そのあと、git clone git@github.com:hfu/hannibal で作業フォルダを作りました。

データのダウンロード

「地域の範囲」データをダウンロードして、まずは README.md に利用規約に基づくクレジットを書きました。

ちなみに、このデータのサイズは、SHP ファイルが 690KB、DBF ファイルが 30KB のようです。GeoJSON で取り回すには、やはり少し大きすぎるデータかもしれません。

プログラムを書く

Shapefile を開いて、ベクトルタイルへの変換プログラムである Tippecaoe に通すプログラムを書きました。書いたコードの内容細かくは書きません。

データの出し入れや Tippecanoe への接続のためのコードは index.js に書いています。他方で、データ特有の処理は modify.js に書いています。modify.js を切り分けることで、データのエンジニアリングと、データインフラのエンジニアリングを切り分けることを目指しています。

データを生産するそのプロセスの中で、modify.js を通してベクトルタイルスキーマを決めていく、という手法は、国連ベクトルタイルツールキットのものです。その意味で、今回の作業は国連ベクトルタイルツールキットの応用の一つだと考えています。

変換をする

Tippecanoe をインストールしておいて、npm install したあとであれば、node index.js で変換が行われると思います。変換に要する時間は、数秒のはずです。

自分のための注記:Tippecanoe を外すことについて

1GB を超えるようなデータをバッチ的にスタティックなタイルセットに変換するには、Tippecanoe のようなツールが必須だと思いますが、今回のようなサイズのデータを変換する場合には、Tippecanoe は必須ではない気がします。

Tippecanoe は、Windows Subsystem for Linux を使うなどしない限りは、Windows で使うことが難しい問題があります。NYCPlanning Labs が作っている geojson2mvt に差し替えると、動作環境を広くできるでしょう。

作成したベクトルタイルデータのサイズの確認

これまでの作業で、ベクトルタイルデータをが完成しました。具体的には、次のファイルができました。

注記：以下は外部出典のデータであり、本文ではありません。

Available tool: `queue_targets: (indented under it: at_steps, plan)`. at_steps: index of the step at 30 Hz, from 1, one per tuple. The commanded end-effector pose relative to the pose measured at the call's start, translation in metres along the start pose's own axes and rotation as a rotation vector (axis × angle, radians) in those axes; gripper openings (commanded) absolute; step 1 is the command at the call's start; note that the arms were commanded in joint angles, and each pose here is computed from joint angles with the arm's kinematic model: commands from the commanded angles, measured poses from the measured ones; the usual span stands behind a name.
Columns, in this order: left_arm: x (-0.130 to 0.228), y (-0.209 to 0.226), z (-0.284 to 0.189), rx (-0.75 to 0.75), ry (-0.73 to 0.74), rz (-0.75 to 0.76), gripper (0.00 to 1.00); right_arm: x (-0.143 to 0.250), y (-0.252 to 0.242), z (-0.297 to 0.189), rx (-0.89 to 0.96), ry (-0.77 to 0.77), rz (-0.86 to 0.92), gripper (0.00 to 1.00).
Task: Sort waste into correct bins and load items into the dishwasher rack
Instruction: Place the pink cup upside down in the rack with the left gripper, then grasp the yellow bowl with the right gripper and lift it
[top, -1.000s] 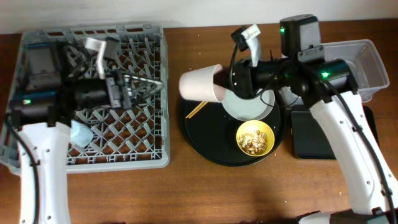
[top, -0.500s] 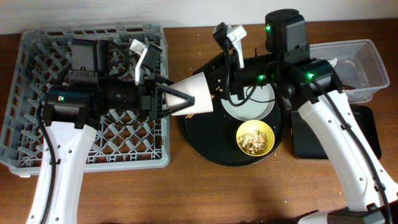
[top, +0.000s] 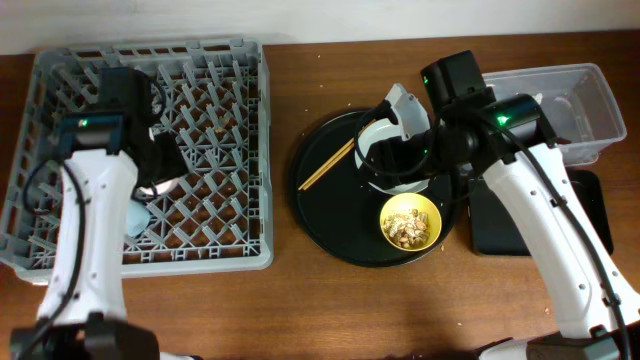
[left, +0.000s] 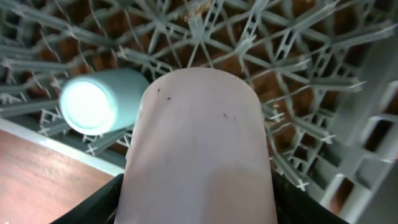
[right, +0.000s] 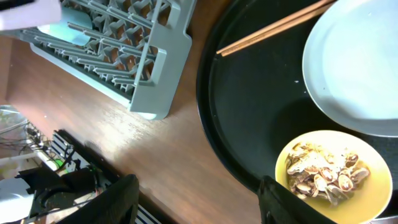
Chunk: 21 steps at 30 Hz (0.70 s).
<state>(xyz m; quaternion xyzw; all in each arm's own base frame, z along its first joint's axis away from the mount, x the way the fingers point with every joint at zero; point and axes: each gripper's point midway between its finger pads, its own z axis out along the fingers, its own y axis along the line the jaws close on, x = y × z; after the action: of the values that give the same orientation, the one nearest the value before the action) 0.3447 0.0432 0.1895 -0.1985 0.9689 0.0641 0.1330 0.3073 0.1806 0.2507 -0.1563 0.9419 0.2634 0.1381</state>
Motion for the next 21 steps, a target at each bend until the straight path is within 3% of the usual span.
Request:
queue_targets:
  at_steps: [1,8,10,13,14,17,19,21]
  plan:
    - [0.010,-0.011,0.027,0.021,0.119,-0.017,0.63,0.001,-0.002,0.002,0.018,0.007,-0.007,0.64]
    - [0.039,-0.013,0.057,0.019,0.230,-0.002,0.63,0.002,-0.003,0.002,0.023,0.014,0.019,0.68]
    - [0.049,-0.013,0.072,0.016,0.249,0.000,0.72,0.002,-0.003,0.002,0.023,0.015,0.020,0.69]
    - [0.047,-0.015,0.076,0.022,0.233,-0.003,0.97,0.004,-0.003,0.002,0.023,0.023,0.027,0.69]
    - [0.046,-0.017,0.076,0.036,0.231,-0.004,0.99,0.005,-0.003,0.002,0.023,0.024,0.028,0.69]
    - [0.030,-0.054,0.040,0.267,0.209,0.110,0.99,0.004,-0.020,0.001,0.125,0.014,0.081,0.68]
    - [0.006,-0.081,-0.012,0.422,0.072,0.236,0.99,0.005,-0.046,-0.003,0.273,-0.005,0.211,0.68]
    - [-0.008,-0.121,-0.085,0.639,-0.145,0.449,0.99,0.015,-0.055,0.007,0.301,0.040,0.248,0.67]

  • tiles/8/223/101.pbf 6.6KB
  • tiles/8/224/101.pbf 52KB

もとの Shapefile データと比べて、ずいぶん小さくなりましたね。このくらいのサイズだと、クリッカブルマップの画像ファイルよりも小さいと言える場合が多いのではないでしょうか。でも、このデータには、すべての属性が入っていて、幾何形状はベクトルデータとして格納されています。

サイトを作成する

あとは、このベクトルタイルを使用するサイトを作るだけです。すこし行儀が悪いですが、サイトのデータも同じ hannibal レポジトリにいれておき、gh-pages でホストしてもらう方法を取ります。

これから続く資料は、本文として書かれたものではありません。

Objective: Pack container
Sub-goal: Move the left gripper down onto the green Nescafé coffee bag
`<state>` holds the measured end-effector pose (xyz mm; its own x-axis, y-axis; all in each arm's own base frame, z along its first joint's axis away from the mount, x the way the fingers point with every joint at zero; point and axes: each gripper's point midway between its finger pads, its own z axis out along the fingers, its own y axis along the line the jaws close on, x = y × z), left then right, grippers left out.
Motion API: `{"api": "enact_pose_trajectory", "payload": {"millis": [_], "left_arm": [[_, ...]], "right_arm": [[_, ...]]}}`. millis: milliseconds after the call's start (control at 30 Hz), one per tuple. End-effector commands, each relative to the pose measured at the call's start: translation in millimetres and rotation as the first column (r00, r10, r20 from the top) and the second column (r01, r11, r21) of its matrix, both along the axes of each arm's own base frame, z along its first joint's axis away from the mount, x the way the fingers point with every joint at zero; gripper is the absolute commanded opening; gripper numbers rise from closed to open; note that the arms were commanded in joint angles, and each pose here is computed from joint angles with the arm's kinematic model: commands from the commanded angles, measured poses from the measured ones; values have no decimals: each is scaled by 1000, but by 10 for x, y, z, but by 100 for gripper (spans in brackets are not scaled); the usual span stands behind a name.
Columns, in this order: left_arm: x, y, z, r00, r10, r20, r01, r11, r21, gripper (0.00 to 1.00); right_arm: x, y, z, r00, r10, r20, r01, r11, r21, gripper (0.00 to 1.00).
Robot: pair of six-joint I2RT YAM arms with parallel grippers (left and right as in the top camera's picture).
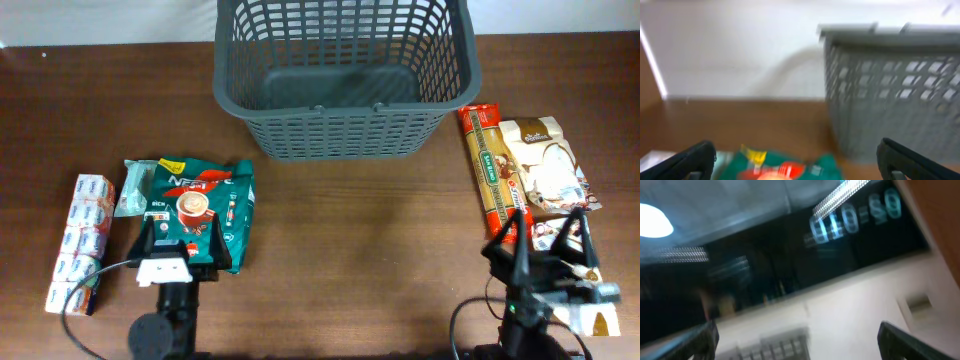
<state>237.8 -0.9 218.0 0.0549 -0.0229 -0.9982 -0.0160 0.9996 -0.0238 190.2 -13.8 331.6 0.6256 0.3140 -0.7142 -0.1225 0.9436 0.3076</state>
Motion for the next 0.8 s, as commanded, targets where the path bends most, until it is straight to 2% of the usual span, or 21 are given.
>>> {"api": "enact_pose_trajectory", "payload": {"millis": [0,267,333,500,767], "left_arm": [[-157,-166,593,988,-99,119,97,995,21,99],[-343,-368,1302,965,-222,141,218,975,46,99],[-352,-418,1436,960,-251,125,247,968,49,99],[-313,-589,1658,937,-347,44,345,938,44,99],[-103,-792,2037,887,-453,-93,455,891,-2,99]], "right_arm": [[-175,124,216,993,53,103,-47,997,-56,99],[-543,339,738,959,160,233,-123,979,-164,99],[-570,379,807,958,178,226,-138,973,-183,99],[-501,494,893,969,228,99,-202,955,-219,99],[-448,507,1188,960,231,-156,-258,949,-182,99]]}}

サイトのつくりの具体的な内容の解説は割愛しますが、サイトのために作成したファイルは、次の2つです。

これによって、サンプルサイトが完成しました。

反省と今後の課題

今回、シンボリックな意味も考慮して、作成するデータのズームレベルを8のみにしました。しかし、神戸市の地域の境界線には細かく屈曲したところもあり、拡大するとガタガタが目立つところがあります。このガタガタの要因のひとつとして、ズームレベル8のデータをオーバーズームしすぎているということがあるかもしれません。

より実用的にするためには、もう少し大きなズームレベルについてもベクトルタイルを作っておくことが良さそうです。ズームレベル12から14くらいまでつくれば、まったく問題ないでしょう。

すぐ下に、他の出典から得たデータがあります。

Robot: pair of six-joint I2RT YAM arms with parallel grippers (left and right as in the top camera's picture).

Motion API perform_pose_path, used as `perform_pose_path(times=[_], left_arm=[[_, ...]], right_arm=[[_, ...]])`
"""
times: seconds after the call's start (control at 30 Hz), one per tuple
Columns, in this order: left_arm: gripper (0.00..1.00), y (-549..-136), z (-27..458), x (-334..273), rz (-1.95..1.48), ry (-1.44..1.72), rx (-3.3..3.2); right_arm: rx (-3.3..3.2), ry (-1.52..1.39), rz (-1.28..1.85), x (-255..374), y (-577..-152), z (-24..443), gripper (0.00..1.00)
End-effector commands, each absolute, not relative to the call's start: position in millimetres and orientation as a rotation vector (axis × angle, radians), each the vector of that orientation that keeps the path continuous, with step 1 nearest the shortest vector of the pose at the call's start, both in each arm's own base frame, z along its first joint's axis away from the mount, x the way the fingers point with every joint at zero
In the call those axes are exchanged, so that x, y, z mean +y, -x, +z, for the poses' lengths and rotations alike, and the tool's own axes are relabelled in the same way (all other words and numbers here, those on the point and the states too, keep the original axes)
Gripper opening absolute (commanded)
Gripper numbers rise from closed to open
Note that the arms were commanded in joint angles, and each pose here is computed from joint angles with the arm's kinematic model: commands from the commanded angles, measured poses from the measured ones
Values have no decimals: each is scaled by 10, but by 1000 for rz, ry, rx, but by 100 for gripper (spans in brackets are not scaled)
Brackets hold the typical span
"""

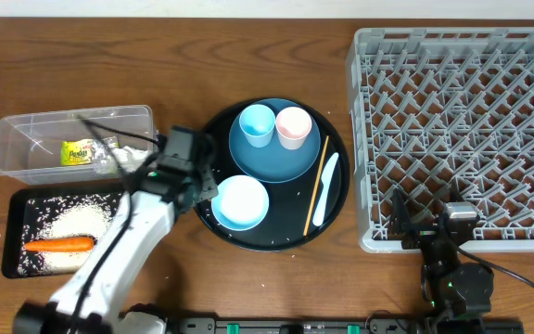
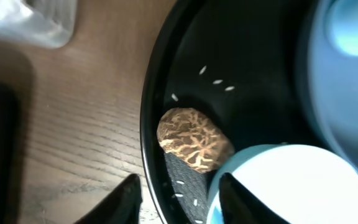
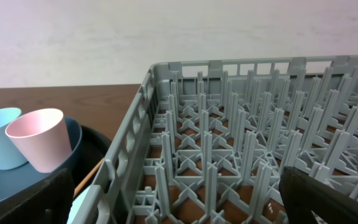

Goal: Sort waste into correct bins and load items into the dishwasher rack
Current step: 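Swing the left gripper back right toward the brown cookie, then lower the left gripper over the brown cookie on the round tray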

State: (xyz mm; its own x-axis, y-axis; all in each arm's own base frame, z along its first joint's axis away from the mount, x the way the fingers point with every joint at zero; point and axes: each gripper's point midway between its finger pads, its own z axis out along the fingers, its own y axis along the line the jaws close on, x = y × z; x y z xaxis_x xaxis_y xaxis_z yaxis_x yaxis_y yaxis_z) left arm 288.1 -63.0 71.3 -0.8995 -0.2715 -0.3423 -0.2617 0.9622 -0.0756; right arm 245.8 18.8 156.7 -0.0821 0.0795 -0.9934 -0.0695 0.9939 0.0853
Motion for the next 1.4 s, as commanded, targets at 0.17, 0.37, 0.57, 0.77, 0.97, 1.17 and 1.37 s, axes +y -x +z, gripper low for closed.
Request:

それから、より具体的なサイト作成例を、作ってお示しするのが良いと思っています。

結語

行政が地域と関わっていくためには、地理空間情報が有効です。行政の地理空間情報活用には、最新のウェブ地図技術を使う価値があります。ベクトルタイルを使うことで、最新のウェブ地図技術を享受することができます。すでに、ニューヨーク市、カタルーニャ州政府、英国陸地測量部など、行政の様々なレベルでベクトルタイルの使用は始まっており、国連ベクトルタイルツールキットは、国連活動におけるベクトルタイルの使用に貢献することを目指しています。

国連ベクトルタイルツールキットの目的は、高速で相互運用可能な基本図ベクトルタイルの生産・消費技術を持続可能な形で維持発展させることにあり、このためにはこのツールキットを維持できる技術者のコミュニティをもつ必要があります。

そのためには、国連ベクトルタイルツールキットの応用可能な範囲の幅を広げることも有効であると思っています。今回例示したような方向で、幅を広げることができ、それがコミュニティのクリティカルパスを作ることにつながればと思います。